§ Dataset excerpt:

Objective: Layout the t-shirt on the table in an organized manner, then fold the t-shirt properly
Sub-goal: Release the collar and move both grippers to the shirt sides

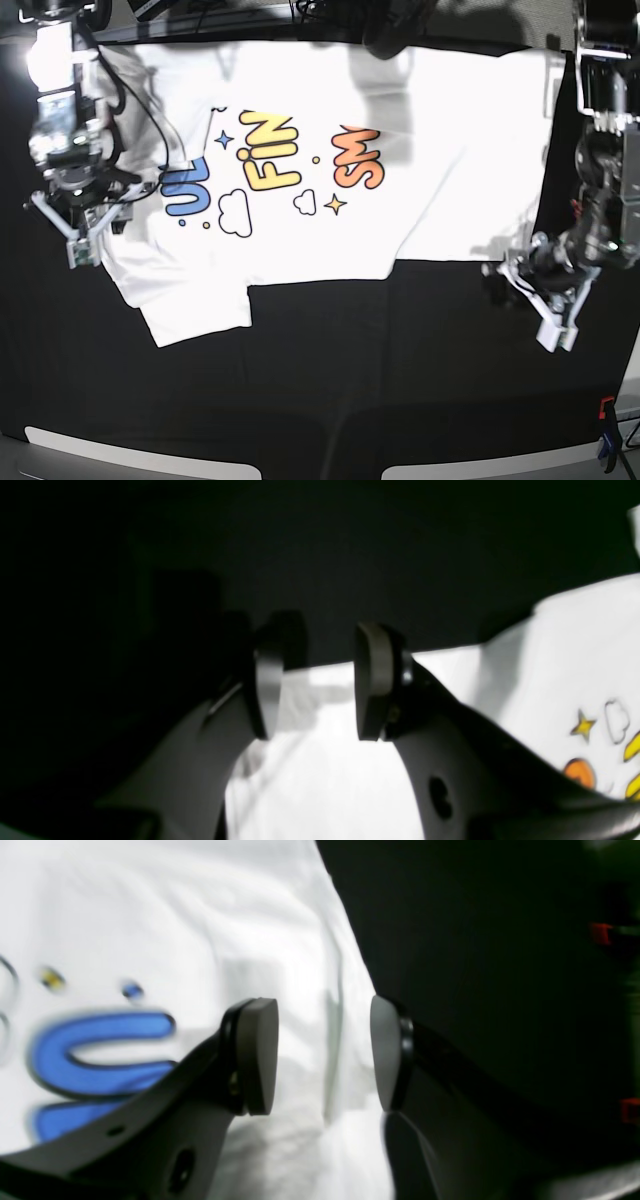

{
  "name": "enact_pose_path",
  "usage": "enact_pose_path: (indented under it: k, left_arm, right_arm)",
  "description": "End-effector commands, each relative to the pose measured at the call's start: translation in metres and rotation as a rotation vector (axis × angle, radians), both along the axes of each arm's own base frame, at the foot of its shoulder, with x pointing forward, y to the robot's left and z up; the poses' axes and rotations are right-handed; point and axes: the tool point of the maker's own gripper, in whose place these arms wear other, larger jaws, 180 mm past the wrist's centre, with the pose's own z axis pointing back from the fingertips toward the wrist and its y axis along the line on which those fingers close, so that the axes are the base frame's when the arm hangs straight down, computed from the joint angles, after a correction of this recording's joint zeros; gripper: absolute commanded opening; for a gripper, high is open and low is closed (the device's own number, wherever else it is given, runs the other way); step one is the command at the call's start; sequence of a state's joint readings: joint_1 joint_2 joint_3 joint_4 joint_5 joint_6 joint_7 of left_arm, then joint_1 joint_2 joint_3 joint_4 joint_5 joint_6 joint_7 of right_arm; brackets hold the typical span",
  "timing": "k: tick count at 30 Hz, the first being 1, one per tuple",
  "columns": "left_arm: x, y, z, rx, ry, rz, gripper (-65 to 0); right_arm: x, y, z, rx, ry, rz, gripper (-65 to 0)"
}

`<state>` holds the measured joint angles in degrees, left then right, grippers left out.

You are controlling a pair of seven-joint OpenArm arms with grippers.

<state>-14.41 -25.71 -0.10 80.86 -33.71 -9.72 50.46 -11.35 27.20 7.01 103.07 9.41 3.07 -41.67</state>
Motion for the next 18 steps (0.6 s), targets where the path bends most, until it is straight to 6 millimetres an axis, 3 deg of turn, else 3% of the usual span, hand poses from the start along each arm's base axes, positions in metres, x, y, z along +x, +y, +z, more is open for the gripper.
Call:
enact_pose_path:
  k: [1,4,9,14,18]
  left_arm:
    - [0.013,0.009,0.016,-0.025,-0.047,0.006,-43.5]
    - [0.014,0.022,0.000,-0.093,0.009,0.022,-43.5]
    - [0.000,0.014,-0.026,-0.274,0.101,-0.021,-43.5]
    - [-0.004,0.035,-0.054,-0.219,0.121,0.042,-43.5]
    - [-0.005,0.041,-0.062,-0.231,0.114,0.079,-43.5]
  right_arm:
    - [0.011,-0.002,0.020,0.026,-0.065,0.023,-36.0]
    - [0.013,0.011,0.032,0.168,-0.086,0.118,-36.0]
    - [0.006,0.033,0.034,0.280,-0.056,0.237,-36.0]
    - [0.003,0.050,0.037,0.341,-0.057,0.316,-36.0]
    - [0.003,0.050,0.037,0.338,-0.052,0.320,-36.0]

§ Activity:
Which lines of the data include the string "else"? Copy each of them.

§ Response for this exercise:
  "description": "End-effector commands, each relative to the pose measured at the call's start: translation in metres and rotation as a rotation vector (axis × angle, radians), both along the axes of each arm's own base frame, at the foot of its shoulder, with x pointing forward, y to the robot's left and z up; the poses' axes and rotations are right-handed; point and axes: the tool point of the maker's own gripper, in whose place these arms wear other, larger jaws, 180 mm past the wrist's centre, with the pose's own z axis pointing back from the fingertips toward the wrist and its y axis along the line on which those fingers close, so that the axes are the base frame's when the arm hangs straight down, computed from the joint angles, after a correction of this recording's joint zeros; gripper: absolute commanded opening; for a gripper, high is open and low is closed (the device's own number, wherever else it is given, runs the other way); step one is the command at the call's start; sequence of a state's joint readings: joint_1 joint_2 joint_3 joint_4 joint_5 joint_6 joint_7 of left_arm, then joint_1 joint_2 joint_3 joint_4 joint_5 joint_6 joint_7 of right_arm; brackets hold the typical span",
Motion for the next 18 steps (0.6 s), targets where the path bends most, until it is straight to 6 millimetres an axis, 3 deg of turn, else 3% of the usual span, hand poses from the start along each arm's base axes, positions in metres, x, y, z along +x, +y, +z, more is open for the gripper.

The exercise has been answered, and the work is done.